*** Opening of Dataset content ***
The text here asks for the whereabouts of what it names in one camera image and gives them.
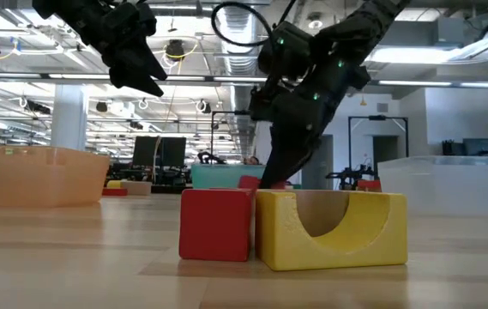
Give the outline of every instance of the ceiling duct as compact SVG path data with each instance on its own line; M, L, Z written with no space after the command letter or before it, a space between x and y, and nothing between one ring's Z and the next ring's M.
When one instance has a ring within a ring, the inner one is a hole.
M247 43L256 40L257 31L253 15L242 9L227 7L218 14L220 31L229 39ZM253 48L239 47L222 42L225 53L251 53ZM226 73L229 76L255 76L256 58L224 58ZM231 108L233 111L247 110L251 102L252 87L230 87ZM250 155L255 128L248 118L236 117L236 127L242 156Z

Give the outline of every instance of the yellow wooden block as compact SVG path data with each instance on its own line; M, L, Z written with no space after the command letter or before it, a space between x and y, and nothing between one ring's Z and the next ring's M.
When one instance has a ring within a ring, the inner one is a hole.
M407 200L350 191L258 191L256 252L272 270L407 262Z
M106 188L108 188L108 189L122 189L122 181L111 180L106 184Z

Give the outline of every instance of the wooden table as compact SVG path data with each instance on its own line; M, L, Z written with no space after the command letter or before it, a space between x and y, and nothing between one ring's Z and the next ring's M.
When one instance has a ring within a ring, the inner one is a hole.
M0 209L0 308L488 308L488 216L409 221L407 266L180 261L179 196Z

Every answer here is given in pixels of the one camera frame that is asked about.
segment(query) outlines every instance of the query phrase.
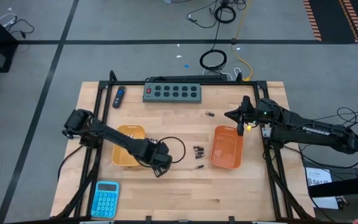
*** Close of Dataset content ***
Write down only how many lines of the entries above include the word "before".

- [Exercise answer] 3